DHQ: In Volume 4, you discuss the concept of change artistry. What does a change artist do? and in what ways is he or she different from a change agent?

WEINBERG: A change agent is appointed to make a particular change happen, and may have the skills needed to facilitate change. A change artist has the skills to facilitate change, and may be appointed to some task.

DHQ: In Chapter 9, you apply tactical change planning to examine how plans can adapt to shifting goals and circumstances. Describe for us the basic idea behind this approach to planning.

WEINBERG: Woody Allen said it best: "I can predict anything except the future." Massive strategic planning assumes that we can predict the future with an ability that's not given to human beings. PLASTIC planning is simply a method of planning that takes into account our limited ability to predict the future, without judging us inferior because we are not omniscient.

DHQ: You advocate "building faster by building smaller" in this volume. How do developers limit the scope of their software specifications?

WEINBERG: They must learn to be negotiators. Anybody can fantasize systems that nobody can possibly build; we cannot be successful building unnegotiated fantasies.

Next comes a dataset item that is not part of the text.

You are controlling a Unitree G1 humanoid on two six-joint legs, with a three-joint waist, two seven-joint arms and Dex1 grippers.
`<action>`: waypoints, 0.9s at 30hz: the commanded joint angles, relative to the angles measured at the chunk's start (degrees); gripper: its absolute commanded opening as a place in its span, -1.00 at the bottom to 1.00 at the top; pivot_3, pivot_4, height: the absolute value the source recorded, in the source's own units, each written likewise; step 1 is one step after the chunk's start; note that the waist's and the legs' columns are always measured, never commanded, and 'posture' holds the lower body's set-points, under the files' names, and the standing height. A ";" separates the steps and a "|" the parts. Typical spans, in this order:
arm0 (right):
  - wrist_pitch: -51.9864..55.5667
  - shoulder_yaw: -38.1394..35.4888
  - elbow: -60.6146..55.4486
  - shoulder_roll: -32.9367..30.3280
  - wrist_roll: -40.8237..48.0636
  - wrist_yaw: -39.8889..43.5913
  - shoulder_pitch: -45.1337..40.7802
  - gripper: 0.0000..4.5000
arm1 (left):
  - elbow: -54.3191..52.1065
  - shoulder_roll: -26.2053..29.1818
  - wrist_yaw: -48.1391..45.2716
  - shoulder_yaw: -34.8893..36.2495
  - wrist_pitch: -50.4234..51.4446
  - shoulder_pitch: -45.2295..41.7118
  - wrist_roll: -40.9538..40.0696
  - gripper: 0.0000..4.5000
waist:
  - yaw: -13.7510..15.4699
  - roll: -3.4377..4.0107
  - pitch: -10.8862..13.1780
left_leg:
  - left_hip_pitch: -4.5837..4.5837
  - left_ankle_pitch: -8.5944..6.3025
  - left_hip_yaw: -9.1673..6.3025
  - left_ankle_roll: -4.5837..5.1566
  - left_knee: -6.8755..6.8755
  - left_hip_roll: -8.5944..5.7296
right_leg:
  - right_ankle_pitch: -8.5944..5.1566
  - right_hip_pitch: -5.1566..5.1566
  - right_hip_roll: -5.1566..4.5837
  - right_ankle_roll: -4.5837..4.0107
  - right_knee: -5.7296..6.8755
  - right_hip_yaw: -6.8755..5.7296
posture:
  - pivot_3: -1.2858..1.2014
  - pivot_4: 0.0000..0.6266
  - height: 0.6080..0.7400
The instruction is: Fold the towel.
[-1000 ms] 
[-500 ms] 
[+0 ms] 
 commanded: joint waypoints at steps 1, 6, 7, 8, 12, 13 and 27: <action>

DHQ: Tell us about your Problem Solving Leadership Workshop, which is held several times a year.

WEINBERG: PSL is the first of a series of workshops designed to develop change artists and to achieve our software engineering dreams (or other sorts of dreams of a better world). We think of PSL as the entry point to a life-changing sequence. The workshops are held several times per year in Mt. Crested Butte, Colorado, and Albuquerque, New Mexico. The curriculum and other details are given on our Website, www.geraldmweinberg.com, or can be obtained by calling Susie Brame, (503) 721-0908.

DHQ: Your Website is up and running at www.geraldmweinberg.com. What sorts of activities are you involved with online?

WEINBERG: The Website is a reference to all our books and seminars, plus links to related sites of interest. The most active part of the Website is the SHAPE forum (Software as a Human Activity Practiced Effectively). In this subscription-only, edited forum, software professionals from all over the world discuss topics of interest and import, solving both practical and theoretical problems. On the Website, you can see a sample thread, watch for the quote of the week every week, and learn how to become a member.

The following Q&A's are only available here, on www.dorsethouse.com!

DHQ: You identify the Assumption of Fixed Requirements as the result of methodologists' emphasis on design. What assumptions do we have about requirements, and how do they relate to software quality?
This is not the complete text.